Second, the effects of halothane were compared with a preoperative state which varied between awake alert and active sleep(6), and had an unquantifiable range of infant awareness. This variation may have been associated with a wide range of autonomic control states preoperatively, potentially biasing the outcome, particularly because there is no control group that did not receive halothane. A related issue concerns our observation that the autonomic control responses in this study were variable, as highlighted by the reductions of both sympathetic and parasympathetic heart rate control found for subject no. 19 (Table 1, Fig. 5), in contrast to the findings for the group. These last two issues may have led to a combination of physiologic and technical issues which could markedly enhance the variance and reduce the significance of the results. Thus, although it may be unlikely that our positive finding of halothane reducing sympathetic heart rate control is incorrect, an additional undetected smaller effect on parasympathetic control cannot be ruled out. A lack of halothane dose dependency may have also been the result of high variance due to small sample size.
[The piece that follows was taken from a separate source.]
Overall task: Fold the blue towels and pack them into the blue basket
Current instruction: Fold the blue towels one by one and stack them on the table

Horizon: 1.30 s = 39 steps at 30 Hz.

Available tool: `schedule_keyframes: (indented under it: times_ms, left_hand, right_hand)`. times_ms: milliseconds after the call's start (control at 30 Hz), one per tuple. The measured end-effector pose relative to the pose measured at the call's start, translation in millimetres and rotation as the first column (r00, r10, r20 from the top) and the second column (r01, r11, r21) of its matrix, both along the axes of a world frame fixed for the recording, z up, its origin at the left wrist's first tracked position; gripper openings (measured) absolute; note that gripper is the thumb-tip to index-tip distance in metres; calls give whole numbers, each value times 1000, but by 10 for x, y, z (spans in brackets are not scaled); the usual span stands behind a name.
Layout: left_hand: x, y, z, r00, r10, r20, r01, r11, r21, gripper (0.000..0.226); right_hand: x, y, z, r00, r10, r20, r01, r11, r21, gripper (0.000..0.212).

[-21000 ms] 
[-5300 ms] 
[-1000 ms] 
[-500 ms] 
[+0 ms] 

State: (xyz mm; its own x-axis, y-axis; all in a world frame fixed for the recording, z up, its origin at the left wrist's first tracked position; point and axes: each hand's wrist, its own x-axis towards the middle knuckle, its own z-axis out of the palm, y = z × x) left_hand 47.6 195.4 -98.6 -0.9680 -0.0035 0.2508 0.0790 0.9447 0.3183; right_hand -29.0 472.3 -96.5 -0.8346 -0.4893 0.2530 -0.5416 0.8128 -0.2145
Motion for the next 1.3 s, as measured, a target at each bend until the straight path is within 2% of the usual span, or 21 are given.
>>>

Finally, the interpretation of transfer functions, which effectively normalize heart rate variability by the amplitude of respiratory activity, is dependent in part on the amplitude of respiratory sinus arrhythmia being a function of tidal volume. Although such an effect has been confirmed in adults undergoing voluntary controlled breathing(17, 19), the effect is not entirely linear(19) and has never been confirmed with negative pressure breathing in infants or during inhalation anesthesia. Although we have no specific reason to doubt that tidal volume had an effect on respiratory sinus arrhythmia in this study, our interpretations of autonomic heart rate control are highly dependent on that effect being present.

CONCLUSIONS

Analysis of heart rate variability and its relation to respiratory activity in a group of infants undergoing halothane anesthesia revealed reductions of both the higher frequency variations of heart rate (HF) mediated by respiratory modulation of parasympathetic activity, and the lower frequency variations of heart rate (LF) mediated by sympathetic and parasympathetic activity. However, when both the balance between the LF and HF variations(LF/HF) and the quantitative effects of respiratory frequency and amplitude were accounted for (As andAp), halothane appeared to cause a reduction in only sympathetically mediated respiratory sinus arrhythmia, with preservation of parasympathetic effects. These results may have implications for the management of infants during halothane anesthesia.